When writing time travel, an author has two basic choices. Should his characters interact with the people in the past or just observe them? Each approach has its strengths and weaknesses, of course. When a character from the present interacts with people in the past, it can make the storytelling more lively; however, it can also distort the history, especially if the focus remains on the time traveler and she affects the events in which she participates.

In the Window books, dyer has gone the other direction, creating characters from the present who mostly observe the past they visit. This keeps the history pure and in some sense mysterious, as Darby must put together what’s happening from the bits and pieces she sees and hears. She sometimes does research after she gets home so she can figure out the history she has observed. And really, isn’t that what we always end up doing when we study history that goes back more than one or two hundred years? This reminds me of reading Bill Bryson’s book about Shakespeare, in which he points out how little we really know, since very few records remain from the 1600s.

You can read the whole thing here. Thanks, Kate!

 

More soon…

 

~kc

Almost Solstice…

…one of my absolute favourite days of the year.

Not for the shortness of the day or the length of the night, but for the sheer potential of it — at long last, the earth’s orbit is working toward more sunlit hours.

Bliss.

And this year, an incredible event will mark the day. Not since 1545 — that was smack in the middle of King Henry VIII’s reign, people — has there been a lunar eclipse that coincides with Winter Solstice.

At least half the world will get a lovely clear view of fire in the sky. CBC.ca does a great job of explaining it HERE.

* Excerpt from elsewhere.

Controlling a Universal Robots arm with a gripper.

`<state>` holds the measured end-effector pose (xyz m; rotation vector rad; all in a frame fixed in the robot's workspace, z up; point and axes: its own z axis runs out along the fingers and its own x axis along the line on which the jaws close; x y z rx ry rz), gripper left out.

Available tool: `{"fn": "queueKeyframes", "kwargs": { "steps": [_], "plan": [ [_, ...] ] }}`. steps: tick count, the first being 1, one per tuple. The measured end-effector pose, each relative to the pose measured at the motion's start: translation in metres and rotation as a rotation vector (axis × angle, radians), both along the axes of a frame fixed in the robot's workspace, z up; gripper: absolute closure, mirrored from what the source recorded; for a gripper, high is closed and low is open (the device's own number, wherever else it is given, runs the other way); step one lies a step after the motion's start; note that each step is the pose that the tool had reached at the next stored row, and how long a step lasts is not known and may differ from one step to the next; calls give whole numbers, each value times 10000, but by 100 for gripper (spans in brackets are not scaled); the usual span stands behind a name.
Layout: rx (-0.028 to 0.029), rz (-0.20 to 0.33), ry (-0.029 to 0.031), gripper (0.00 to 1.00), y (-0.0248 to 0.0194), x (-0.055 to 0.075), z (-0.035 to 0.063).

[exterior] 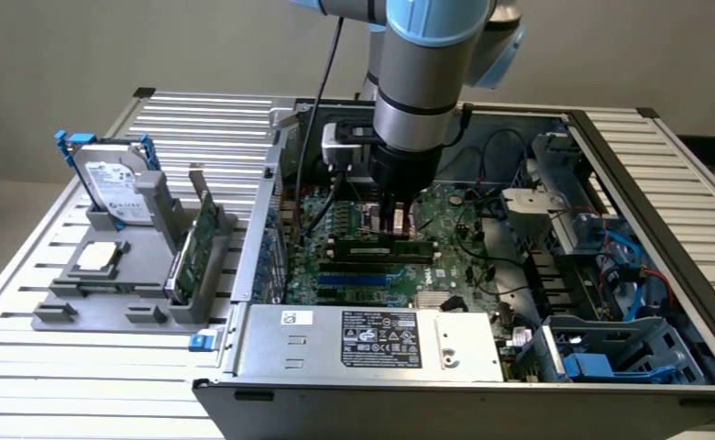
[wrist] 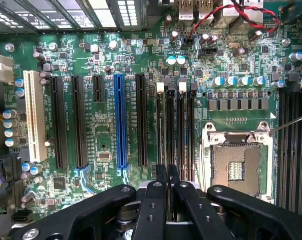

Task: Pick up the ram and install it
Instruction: 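Insert the ram into the slot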

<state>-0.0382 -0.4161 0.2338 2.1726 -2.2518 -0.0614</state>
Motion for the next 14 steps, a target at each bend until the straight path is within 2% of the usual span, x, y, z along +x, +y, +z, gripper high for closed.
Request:
{"fn": "queueKeyframes", "kwargs": {
  "steps": [8,14],
  "plan": [
    [17,-1,2,87,0,1,-17],
    [38,-1,49,87,0,1,-21]
  ]
}}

Lots going on in these last, frantic days of 2010, so keep your eyes tuned to the blog and all will be revealed. But for tonight? Let’s finish with a lovely depiction of Neil Gaiman’s Very Creepy Christmas Poem —

 

 

39 Degrees North: Christmas Card 2010 from 39 Degrees North on Vimeo.

 

More soon …

 

~kc

 

Update: And of course those of you who commented are right — my fingers typed 1554 but my brain read 1545, so Mary had succeeded her father to the throne of England. I’ll bet that blood-red moon cast fear into the hearts of any Protestants who lingered in the land!